Task instructions:
The whole listing should come back exactly as written, except for the pictures.
=== Begin Enclosure ===
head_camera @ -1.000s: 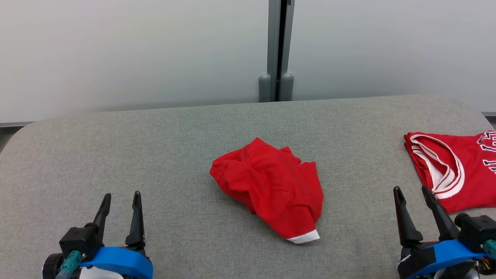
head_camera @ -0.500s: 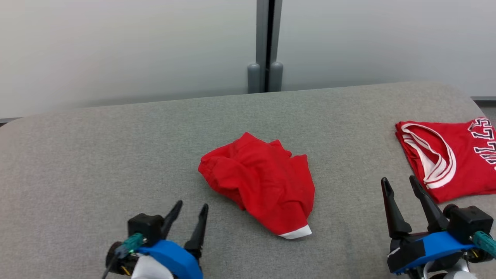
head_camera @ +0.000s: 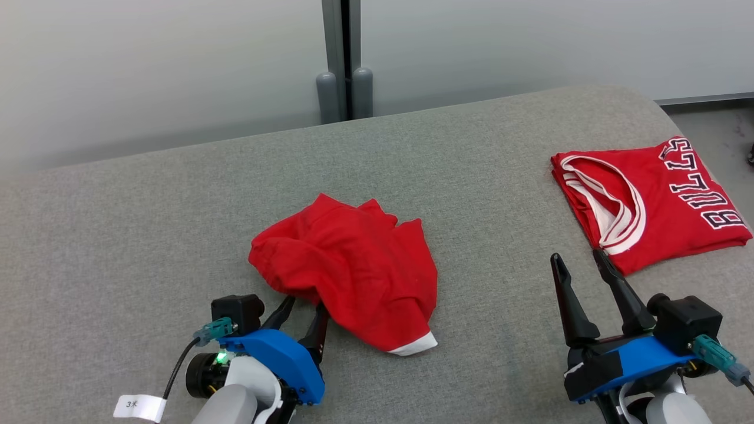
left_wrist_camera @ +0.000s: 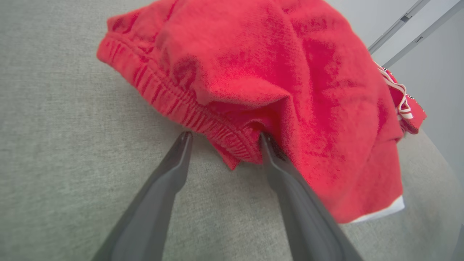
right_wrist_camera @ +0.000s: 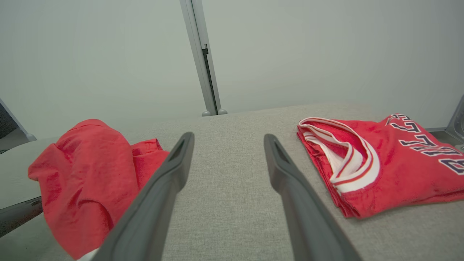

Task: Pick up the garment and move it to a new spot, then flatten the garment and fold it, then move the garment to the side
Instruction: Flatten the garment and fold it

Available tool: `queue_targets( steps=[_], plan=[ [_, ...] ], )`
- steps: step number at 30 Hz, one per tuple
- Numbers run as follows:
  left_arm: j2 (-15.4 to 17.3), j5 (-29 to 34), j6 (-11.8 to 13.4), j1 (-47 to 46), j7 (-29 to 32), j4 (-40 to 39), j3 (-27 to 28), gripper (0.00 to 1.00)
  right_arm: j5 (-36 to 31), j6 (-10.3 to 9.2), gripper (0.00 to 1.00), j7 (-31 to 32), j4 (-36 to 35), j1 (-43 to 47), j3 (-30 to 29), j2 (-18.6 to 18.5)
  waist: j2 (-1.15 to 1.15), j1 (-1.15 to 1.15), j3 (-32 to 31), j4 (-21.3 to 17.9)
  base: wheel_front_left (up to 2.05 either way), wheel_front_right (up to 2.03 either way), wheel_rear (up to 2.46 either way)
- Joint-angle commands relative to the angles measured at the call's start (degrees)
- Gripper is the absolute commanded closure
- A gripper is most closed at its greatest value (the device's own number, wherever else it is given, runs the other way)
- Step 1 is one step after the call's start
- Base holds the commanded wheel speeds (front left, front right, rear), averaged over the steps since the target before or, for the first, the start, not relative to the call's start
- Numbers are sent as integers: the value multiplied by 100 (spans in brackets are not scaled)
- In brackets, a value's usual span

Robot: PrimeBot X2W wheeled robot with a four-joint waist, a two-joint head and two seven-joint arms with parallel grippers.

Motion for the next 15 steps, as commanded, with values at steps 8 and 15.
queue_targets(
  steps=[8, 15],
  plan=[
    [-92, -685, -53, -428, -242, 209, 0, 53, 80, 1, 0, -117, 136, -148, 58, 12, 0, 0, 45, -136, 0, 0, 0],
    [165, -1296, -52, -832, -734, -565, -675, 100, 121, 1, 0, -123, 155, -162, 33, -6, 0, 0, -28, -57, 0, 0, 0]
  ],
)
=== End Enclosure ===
Written answer:
head_camera @ -1.000s: 
head_camera @ -0.500s: 
head_camera @ +0.000s: 
left_wrist_camera @ +0.000s: 
right_wrist_camera @ +0.000s: 

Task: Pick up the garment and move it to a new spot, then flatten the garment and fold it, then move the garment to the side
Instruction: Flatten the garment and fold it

Available tool: `queue_targets( steps=[_], plan=[ [_, ...] ], )`
- steps: step number at 30 Hz, one per tuple
- Numbers run as follows:
  left_arm: j2 (-15.4 to 17.3), j5 (-29 to 34), j6 (-11.8 to 13.4), j1 (-47 to 46), j7 (-29 to 32), j4 (-40 to 39), j3 (-27 to 28), gripper (0.00 to 1.00)
  right_arm: j5 (-36 to 31), j6 (-10.3 to 9.2), gripper (0.00 to 1.00), j7 (-31 to 32), j4 (-36 to 35), j1 (-43 to 47), j3 (-30 to 29), j2 (-18.6 to 18.5)
  waist: j2 (-1.15 to 1.15), j1 (-1.15 to 1.15), j3 (-32 to 31), j4 (-21.3 to 17.9)
  base: wheel_front_left (up to 2.05 either way), wheel_front_right (up to 2.03 either way), wheel_rear (up to 2.46 either way)
- Joint-angle commands relative to the angles measured at the call's start (degrees)
- Gripper is the absolute commanded closure
- A gripper is most closed at its greatest value (the device's own number, wherever else it is given, runs the other way)
- Step 1 is one step after the call's start
- Base holds the commanded wheel speeds (front left, front right, rear), averaged over the steps since the target before or, for the first, the start, not relative to the call's start
- Numbers are sent as integers: the value multiplied by 100 (spans in brackets are not scaled)
- In brackets, a value's usual span

Robot: PrimeBot X2W wheeled robot with a four-joint waist, a two-joint head and two seven-joint arms with parallel grippers.

Motion for the next 15 steps, as commanded, with values at steps 8 and 15.
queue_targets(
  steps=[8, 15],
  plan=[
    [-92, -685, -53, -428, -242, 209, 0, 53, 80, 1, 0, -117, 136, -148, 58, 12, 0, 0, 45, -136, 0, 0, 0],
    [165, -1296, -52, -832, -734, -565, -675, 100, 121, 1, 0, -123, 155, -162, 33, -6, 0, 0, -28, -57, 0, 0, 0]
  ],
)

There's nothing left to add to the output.